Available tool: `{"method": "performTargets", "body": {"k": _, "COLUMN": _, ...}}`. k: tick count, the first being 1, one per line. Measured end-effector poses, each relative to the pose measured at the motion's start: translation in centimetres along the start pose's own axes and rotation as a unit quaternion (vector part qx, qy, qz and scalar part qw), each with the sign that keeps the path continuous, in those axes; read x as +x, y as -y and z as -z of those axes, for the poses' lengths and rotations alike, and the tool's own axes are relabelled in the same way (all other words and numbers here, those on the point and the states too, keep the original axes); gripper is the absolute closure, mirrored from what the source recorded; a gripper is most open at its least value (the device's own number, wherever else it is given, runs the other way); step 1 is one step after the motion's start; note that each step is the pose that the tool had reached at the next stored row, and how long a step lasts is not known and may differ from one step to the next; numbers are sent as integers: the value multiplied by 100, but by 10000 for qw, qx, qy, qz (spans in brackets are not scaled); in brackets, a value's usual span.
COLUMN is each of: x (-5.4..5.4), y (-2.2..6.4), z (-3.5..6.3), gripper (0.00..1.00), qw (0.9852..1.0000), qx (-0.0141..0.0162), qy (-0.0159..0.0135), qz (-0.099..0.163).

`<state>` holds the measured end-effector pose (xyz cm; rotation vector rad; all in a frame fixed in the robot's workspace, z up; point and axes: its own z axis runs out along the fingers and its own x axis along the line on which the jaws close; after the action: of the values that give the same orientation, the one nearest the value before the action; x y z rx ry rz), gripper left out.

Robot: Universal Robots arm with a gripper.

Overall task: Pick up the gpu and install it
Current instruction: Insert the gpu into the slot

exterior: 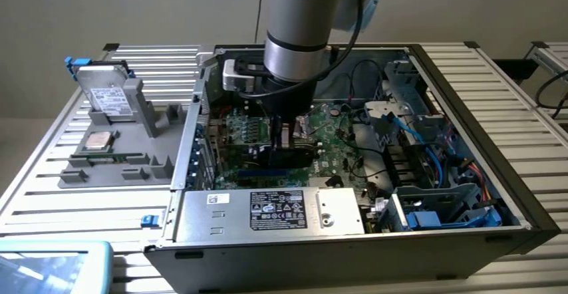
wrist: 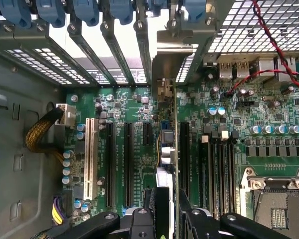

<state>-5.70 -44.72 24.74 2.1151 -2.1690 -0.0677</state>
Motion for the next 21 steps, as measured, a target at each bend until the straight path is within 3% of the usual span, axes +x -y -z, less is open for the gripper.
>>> {"method": "performTargets", "body": {"k": 21, "x": 12, "y": 0, "z": 65, "gripper": 72, "qw": 10000, "qx": 0, "qy": 0, "qz": -1}}
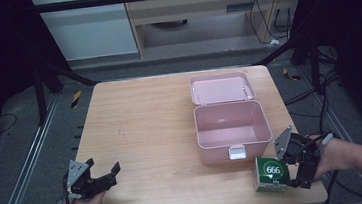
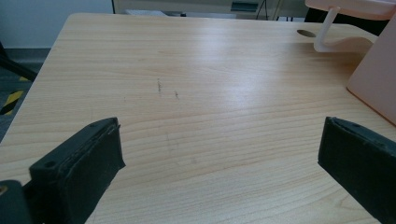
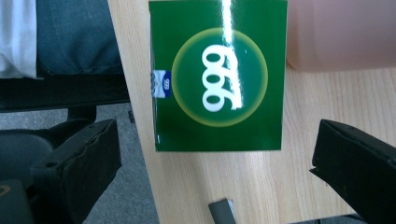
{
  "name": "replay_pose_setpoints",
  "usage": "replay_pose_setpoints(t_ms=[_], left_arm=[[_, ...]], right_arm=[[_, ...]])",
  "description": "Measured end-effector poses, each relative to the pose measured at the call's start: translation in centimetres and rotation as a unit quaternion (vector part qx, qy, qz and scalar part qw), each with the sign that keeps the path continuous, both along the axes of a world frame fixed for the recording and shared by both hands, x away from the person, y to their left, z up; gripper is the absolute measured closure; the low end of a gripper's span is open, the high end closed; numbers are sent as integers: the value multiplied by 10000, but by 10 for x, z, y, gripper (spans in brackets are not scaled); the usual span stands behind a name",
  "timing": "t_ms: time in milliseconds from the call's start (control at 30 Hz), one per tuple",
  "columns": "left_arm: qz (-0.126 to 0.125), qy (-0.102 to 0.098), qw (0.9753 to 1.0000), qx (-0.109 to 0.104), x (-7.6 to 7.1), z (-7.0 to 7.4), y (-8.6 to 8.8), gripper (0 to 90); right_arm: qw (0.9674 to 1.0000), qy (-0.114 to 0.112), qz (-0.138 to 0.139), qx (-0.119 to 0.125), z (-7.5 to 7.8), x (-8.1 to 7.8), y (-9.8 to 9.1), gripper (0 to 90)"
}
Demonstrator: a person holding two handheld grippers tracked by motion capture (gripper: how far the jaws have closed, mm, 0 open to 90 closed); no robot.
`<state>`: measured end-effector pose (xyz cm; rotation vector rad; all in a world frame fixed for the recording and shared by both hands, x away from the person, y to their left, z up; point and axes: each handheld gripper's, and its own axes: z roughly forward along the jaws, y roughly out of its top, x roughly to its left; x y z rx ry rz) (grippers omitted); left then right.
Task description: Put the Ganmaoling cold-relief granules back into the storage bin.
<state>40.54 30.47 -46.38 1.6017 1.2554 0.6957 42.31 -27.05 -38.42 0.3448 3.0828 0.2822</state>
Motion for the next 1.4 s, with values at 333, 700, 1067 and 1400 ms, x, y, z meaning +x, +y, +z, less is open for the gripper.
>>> replay_pose_setpoints(t_ms=[333,700,1067,1400], left_arm=[[3,5,10000,-9,0,0,0,0],[-16,5,10000,8,0,0,0,0],[-19,4,10000,-10,0,0,0,0],[-21,3,10000,7,0,0,0,0]], right_arm=[[9998,111,31,-143,-9,4,19,9],[9994,154,90,-284,-25,7,30,4],[9991,134,123,-381,-40,9,34,25],[9993,60,120,-355,-44,11,32,153]])
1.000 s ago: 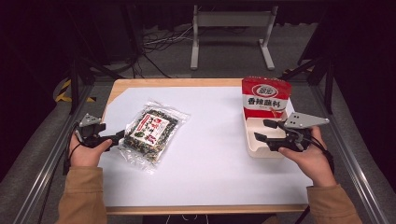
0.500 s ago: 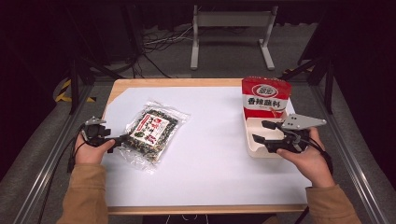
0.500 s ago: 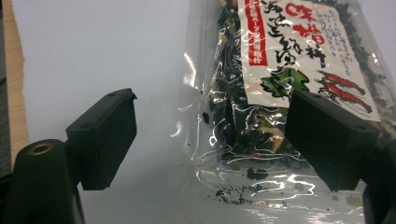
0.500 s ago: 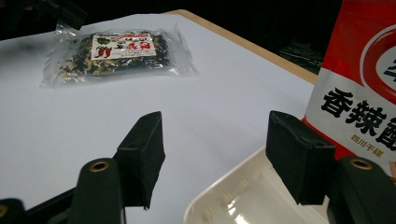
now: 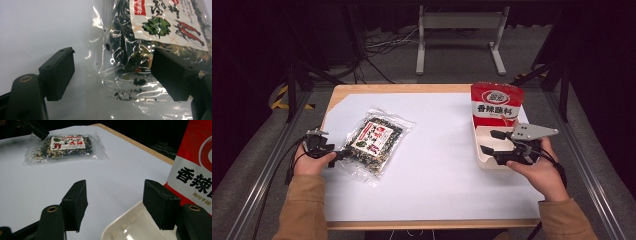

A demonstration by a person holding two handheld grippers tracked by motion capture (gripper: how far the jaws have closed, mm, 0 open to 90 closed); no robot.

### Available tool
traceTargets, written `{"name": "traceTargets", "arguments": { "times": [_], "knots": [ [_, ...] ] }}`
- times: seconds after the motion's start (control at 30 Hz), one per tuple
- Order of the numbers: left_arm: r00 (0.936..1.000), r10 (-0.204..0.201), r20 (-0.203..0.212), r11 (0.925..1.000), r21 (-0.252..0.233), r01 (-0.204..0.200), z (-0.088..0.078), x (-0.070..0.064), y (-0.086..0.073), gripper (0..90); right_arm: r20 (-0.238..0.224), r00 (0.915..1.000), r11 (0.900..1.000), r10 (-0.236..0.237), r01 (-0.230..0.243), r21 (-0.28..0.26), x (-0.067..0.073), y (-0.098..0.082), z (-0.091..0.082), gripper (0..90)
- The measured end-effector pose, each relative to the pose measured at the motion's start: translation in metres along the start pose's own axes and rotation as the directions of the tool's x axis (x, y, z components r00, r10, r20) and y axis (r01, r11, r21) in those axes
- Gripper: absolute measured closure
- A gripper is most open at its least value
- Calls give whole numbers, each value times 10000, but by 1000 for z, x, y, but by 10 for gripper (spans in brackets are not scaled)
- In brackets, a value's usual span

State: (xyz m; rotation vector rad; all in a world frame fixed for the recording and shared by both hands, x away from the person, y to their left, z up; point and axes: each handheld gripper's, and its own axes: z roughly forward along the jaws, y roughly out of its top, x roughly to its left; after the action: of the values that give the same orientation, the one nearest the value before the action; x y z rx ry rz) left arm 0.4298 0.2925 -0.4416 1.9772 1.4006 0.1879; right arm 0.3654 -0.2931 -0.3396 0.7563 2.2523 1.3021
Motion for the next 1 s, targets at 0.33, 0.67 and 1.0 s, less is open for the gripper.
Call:
{"name": "traceTargets", "arguments": {
  "times": [0.33,0.67,1.0],
  "knots": [
    [10000,-15,56,9997,254,13,1,-2,-1,328,41,10000,9999,-22,22,109,-1,-2,2,351],
    [9999,164,-44,9999,-27,-164,2,-9,-6,544,-4,10000,10000,-75,75,61,1,-1,4,350],
    [9981,484,-371,9987,-109,-488,-2,-15,-6,839,-35,9999,9999,-118,118,25,1,0,5,350]
  ]
}}
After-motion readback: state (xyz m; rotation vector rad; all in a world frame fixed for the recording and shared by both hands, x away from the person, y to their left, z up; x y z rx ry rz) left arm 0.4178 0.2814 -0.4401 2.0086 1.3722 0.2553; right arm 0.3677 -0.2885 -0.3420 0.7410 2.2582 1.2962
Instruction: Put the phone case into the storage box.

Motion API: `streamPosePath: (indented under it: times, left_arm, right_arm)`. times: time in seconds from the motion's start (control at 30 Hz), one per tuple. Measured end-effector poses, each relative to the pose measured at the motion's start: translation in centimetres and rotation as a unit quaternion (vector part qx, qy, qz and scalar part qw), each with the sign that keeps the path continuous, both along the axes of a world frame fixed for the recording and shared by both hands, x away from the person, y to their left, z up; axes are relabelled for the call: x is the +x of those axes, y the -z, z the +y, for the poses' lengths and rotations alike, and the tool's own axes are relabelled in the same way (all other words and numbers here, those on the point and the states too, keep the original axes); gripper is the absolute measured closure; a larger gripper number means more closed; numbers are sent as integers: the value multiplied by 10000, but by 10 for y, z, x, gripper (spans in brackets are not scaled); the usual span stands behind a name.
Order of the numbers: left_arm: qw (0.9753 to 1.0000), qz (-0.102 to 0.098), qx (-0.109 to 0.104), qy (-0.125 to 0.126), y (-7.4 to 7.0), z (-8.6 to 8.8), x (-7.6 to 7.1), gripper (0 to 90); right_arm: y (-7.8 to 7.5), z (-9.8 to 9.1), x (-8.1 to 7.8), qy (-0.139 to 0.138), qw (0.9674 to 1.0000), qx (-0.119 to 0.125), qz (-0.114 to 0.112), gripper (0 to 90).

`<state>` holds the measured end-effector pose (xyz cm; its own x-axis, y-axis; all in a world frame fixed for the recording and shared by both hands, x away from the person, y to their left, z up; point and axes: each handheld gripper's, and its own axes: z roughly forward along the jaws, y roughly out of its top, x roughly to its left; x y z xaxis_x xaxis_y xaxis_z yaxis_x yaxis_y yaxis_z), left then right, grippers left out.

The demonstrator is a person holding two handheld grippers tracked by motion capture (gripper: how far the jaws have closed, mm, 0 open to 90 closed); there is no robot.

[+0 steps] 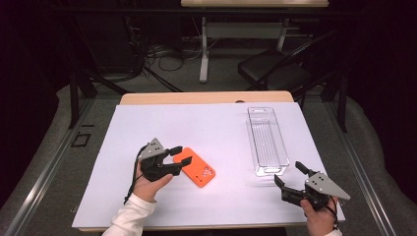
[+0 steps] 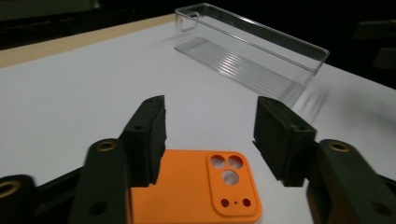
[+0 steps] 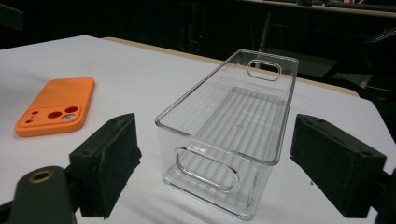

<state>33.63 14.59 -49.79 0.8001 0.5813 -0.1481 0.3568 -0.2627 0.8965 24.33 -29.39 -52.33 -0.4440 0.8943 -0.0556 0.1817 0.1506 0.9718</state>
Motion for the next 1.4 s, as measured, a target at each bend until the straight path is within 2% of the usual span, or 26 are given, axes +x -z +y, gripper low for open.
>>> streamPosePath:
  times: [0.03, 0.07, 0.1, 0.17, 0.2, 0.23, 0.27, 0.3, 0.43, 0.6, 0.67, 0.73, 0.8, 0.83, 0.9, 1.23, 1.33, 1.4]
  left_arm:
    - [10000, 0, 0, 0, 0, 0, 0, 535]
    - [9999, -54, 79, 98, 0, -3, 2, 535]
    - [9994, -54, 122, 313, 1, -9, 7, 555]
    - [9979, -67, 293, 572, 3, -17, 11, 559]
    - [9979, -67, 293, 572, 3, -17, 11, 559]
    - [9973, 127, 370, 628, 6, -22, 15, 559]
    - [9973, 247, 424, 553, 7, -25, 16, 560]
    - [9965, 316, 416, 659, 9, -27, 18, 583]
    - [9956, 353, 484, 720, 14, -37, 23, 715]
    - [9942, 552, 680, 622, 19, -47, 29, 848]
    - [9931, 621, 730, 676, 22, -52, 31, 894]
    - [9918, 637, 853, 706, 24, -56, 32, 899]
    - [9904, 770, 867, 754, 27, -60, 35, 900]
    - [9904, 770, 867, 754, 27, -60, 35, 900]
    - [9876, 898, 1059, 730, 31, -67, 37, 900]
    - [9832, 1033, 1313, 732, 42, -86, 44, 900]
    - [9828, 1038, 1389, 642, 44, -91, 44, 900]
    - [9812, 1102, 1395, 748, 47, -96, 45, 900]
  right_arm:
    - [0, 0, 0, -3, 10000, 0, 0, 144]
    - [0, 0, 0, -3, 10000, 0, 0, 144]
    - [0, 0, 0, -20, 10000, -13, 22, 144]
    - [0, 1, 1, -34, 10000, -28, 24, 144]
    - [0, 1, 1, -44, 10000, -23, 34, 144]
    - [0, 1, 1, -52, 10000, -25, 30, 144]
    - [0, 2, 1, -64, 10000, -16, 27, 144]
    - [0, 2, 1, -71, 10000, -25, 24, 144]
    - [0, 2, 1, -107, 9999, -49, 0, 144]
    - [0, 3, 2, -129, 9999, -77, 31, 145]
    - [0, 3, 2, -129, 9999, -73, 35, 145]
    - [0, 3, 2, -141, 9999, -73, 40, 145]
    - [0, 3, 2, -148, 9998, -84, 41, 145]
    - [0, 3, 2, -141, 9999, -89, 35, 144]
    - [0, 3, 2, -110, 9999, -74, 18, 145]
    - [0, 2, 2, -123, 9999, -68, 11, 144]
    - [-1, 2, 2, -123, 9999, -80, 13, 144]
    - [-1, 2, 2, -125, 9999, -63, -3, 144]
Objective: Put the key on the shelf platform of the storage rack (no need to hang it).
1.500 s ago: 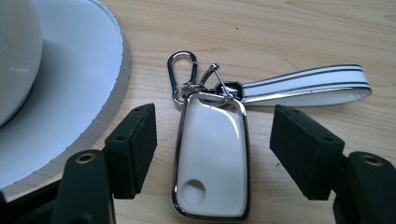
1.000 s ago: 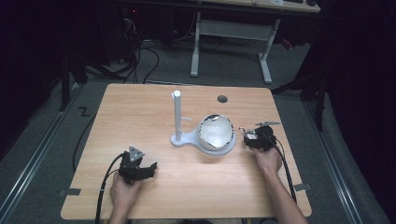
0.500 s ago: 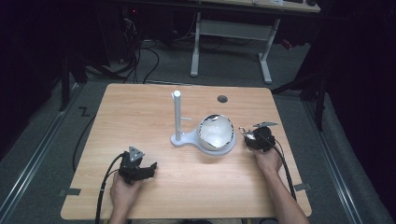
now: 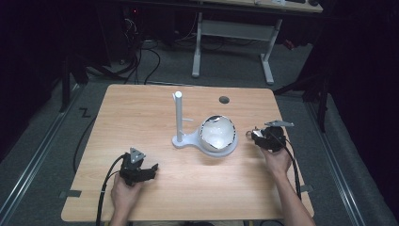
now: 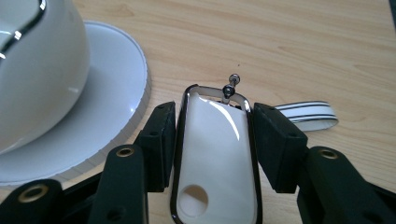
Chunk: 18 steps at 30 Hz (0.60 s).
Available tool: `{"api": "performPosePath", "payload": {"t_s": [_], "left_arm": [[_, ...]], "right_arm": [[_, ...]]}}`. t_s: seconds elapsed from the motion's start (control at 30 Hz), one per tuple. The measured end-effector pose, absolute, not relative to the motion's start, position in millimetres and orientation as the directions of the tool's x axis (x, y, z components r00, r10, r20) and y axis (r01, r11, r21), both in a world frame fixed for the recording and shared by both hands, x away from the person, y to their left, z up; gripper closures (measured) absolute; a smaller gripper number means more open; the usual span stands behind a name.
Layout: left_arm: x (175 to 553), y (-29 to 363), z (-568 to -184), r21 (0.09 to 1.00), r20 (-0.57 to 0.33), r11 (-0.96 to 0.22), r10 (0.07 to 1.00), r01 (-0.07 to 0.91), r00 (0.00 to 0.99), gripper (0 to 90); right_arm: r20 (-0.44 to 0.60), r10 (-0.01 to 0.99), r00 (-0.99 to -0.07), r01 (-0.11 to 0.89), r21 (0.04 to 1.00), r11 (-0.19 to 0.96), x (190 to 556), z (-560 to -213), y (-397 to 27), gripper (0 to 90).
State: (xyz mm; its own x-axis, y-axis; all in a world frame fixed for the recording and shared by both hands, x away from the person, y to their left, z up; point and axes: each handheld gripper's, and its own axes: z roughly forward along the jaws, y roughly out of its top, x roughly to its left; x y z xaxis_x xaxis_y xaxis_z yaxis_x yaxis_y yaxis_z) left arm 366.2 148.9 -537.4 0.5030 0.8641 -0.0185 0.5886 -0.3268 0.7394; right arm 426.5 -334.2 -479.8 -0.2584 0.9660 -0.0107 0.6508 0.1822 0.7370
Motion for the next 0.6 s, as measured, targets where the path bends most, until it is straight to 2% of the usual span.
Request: {"api": "performPosePath", "payload": {"t_s": [0.43,0.6], "left_arm": [[366,149,-537,0.740,-0.020,-0.326,0.864,0.589,0.503,23.2],[366,149,-537,0.740,-0.021,-0.325,0.864,0.589,0.503,23.1]], "right_arm": [[0.042,0.955,-0.295,0.600,0.786,0.151,405,-455,-344,51.9],[0.051,0.941,-0.335,0.569,0.806,0.159,393,-442,-342,51.8]]}}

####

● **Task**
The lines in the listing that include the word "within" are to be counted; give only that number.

● **Solution to this task**
2